_What you need to do_
Could you repeat every line below exactly, skipping the images?

● ● ● ● ●

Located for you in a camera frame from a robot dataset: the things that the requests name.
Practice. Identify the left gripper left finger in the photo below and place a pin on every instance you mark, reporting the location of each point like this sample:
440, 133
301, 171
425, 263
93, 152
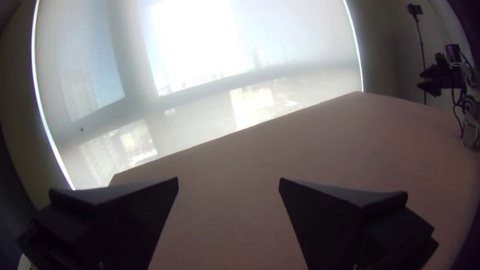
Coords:
108, 225

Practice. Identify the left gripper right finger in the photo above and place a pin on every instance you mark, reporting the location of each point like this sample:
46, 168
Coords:
337, 228

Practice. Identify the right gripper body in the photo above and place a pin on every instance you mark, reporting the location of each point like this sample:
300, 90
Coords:
450, 75

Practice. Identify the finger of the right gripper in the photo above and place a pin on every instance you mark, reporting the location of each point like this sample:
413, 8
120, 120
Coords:
431, 88
430, 72

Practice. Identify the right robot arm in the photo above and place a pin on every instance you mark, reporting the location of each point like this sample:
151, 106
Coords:
471, 127

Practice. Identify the black camera stand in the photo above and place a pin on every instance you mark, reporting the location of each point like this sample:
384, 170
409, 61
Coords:
420, 45

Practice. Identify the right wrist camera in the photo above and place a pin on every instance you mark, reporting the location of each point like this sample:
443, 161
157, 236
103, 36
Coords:
452, 54

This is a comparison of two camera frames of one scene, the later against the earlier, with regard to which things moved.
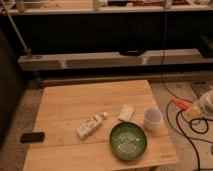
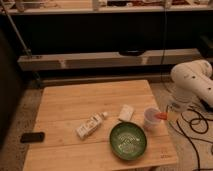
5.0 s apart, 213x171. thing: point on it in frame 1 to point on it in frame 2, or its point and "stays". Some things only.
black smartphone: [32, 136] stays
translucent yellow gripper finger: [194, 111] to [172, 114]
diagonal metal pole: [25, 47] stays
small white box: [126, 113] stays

● ● ● ● ●

_Response below_
Located for you in a camera frame from a robot dataset: the things that the requests name.
Practice. Identify the left gripper left finger in the photo below and place a pin on every instance you mark, reporting the location of each point like this sample:
440, 133
301, 171
425, 263
93, 152
Coords:
108, 225

Practice. Identify the left gripper right finger in the photo above and place a pin on every instance you mark, reporting the location of each point like this sample:
46, 168
Coords:
337, 228

Practice. Identify the right gripper body in the photo above and place a pin on every instance you mark, reporting the location of each point like this sample:
300, 90
Coords:
450, 75

Practice. Identify the finger of the right gripper in the photo above and place a pin on every instance you mark, reporting the location of each point like this sample:
413, 8
120, 120
Coords:
431, 88
430, 72

Practice. Identify the right robot arm in the photo above and place a pin on every instance you mark, reporting the location of each point like this sample:
151, 106
Coords:
471, 127

Practice. Identify the black camera stand in the photo above and place a pin on every instance you mark, reporting the location of each point like this sample:
384, 170
409, 61
Coords:
420, 45

Practice. Identify the right wrist camera in the photo above and place a pin on every instance you mark, reporting the location of each point like this sample:
443, 161
157, 236
103, 36
Coords:
452, 54

This is a comparison of two camera frames of one scene, the later against the earlier, with regard to which things moved.
5.0 s apart, 213x171. thing: point on it in frame 1 to point on it in frame 2, or its point and "stays". Some things only.
black smartphone: [32, 136] stays
translucent yellow gripper finger: [194, 111] to [172, 114]
diagonal metal pole: [25, 47] stays
small white box: [126, 113] stays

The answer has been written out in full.